As much as it’s important to prepare the recipes for stuffing, cornbread, turkey, and pies, it’s also essential to remember some holiday facts and how Thanksgiving was celebrated back then.
Not a National Holiday at First
Lincoln made Thanksgiving a national holiday during his time. But Thomas Jefferson, who believed in the separation of church and state, refused to declare it a national holiday. He thought recognizing the event would violate the First Amendment. He also didn’t consider Thanksgiving a federal holiday but a state one.
A Three-Day Affair
At present, Thanksgiving is celebrated for a day. But did you know that it was 3-day affair back then? In 1621, the settlers’ first corn harvest was so successful that Governor William invited the Plymouth colonists’ Native American allies to a huge gathering. Food was shared among members of the Wampanoag tribe. With so much harvest, the revelers extended the celebration to two more days making the holiday a 3-day affair.
No Turkey at the Feast
Turkey is the star of Thanksgiving. But no one actually confirmed if it was included in the feast back in 1621. The revelers enjoyed a sumptuous meal consisting of lobster, swan, and seal. Even the Wampanoag tribe brought five deer to the feast. Now if you like to include venison in your celebration, consider yourselves impeccably in alignment with this long-established tradition.

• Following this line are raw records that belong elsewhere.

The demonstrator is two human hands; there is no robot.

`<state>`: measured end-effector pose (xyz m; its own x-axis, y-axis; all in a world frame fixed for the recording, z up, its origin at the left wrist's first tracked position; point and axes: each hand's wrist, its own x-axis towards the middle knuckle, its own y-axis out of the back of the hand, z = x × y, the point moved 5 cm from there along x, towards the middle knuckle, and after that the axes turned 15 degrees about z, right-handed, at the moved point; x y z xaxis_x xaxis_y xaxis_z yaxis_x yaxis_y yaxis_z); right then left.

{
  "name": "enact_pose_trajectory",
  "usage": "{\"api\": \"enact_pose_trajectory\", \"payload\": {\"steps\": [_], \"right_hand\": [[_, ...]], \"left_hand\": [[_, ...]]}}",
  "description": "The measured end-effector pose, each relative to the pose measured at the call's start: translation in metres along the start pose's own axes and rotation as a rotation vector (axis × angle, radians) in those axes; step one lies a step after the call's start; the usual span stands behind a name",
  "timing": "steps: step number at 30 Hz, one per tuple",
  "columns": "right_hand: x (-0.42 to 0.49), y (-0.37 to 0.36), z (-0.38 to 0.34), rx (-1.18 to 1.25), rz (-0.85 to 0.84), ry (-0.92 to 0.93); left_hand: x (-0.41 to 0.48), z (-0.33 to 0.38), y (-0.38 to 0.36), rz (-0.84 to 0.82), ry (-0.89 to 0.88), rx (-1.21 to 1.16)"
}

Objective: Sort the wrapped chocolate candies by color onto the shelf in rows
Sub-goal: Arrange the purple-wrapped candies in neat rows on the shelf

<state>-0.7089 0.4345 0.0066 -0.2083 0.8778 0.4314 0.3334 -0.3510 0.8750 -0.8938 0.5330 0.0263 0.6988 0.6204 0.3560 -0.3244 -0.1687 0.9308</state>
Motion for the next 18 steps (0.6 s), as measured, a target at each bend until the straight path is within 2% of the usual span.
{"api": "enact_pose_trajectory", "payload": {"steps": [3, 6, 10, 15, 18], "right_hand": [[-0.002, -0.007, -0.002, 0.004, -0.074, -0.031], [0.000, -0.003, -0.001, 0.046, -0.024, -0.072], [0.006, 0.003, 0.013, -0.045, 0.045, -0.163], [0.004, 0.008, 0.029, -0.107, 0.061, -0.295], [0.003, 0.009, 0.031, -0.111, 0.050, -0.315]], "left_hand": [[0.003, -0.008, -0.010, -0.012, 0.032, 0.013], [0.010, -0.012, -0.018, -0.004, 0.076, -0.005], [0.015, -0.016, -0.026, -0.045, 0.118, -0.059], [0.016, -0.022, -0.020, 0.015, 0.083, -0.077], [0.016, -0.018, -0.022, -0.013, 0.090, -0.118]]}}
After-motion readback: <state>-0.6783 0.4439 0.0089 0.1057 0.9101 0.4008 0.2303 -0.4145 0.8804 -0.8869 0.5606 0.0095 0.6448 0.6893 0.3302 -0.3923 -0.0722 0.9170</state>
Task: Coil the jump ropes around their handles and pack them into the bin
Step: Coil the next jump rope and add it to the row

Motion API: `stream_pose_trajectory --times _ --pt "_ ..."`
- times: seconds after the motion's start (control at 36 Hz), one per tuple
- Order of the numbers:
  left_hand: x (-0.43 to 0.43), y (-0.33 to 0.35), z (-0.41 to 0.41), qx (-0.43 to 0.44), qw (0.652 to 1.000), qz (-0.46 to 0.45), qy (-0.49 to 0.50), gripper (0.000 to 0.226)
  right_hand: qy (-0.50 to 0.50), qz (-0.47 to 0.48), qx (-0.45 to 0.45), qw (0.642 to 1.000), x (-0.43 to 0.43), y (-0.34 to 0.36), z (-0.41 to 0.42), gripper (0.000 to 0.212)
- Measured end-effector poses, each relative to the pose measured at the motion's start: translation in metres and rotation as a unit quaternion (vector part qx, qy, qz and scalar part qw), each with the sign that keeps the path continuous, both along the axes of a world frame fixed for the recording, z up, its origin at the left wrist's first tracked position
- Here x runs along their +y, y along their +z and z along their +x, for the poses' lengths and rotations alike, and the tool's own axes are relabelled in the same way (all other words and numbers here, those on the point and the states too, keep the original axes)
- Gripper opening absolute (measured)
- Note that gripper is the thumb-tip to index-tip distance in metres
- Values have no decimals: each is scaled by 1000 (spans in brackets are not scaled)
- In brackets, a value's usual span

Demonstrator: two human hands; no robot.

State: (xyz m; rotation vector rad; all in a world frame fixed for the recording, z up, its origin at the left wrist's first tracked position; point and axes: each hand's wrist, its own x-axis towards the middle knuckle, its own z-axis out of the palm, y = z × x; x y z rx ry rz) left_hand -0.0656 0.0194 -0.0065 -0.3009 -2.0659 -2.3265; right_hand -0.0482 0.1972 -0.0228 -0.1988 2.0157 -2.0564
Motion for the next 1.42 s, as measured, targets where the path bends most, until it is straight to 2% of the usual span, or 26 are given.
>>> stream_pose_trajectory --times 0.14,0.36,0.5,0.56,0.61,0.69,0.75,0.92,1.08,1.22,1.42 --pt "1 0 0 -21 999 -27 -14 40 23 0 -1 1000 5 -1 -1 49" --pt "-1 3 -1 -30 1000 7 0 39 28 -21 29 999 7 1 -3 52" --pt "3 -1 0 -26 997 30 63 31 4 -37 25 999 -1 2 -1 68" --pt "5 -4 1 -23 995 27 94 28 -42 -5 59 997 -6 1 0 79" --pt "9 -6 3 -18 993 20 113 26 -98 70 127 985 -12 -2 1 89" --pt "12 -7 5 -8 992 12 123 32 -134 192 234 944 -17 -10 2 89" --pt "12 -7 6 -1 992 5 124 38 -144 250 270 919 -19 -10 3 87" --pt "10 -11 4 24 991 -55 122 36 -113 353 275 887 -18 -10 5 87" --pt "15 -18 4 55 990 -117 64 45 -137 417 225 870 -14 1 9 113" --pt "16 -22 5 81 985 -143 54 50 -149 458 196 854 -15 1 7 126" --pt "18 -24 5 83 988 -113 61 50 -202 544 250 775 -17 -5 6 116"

No Balloons on the Very First Macy’s Thanksgiving Day Parade
Ever saw those giant floats which feature your favorite characters on Macy’s Thanksgiving Day Parade? Well, it wasn’t like that before. In the 1920s, puppets were seen riding the floats as well as Santa Claus and a few celebrities. But when the parade made its big debut in 1924, there was something a bit wilder than balloons —animals from Central Park Zoo.
46 million Turkeys
Would you believe that there’s a staggering 46 million turkeys for Thanksgiving every year? The almighty bird is that special among American families. It’s apparently not popular throughout the rest of the year. But for Thanksgiving, you can’t have a feast without a turkey as it can serve large gatherings.
Whether you have an intimate celebration at home with a few friends over or celebrate virtually, the little tidbits above will help keep the conversation going. It’s weird how things are moving this year, but let’s be thankful that we’re all safe, healthy, and with our loved ones at home.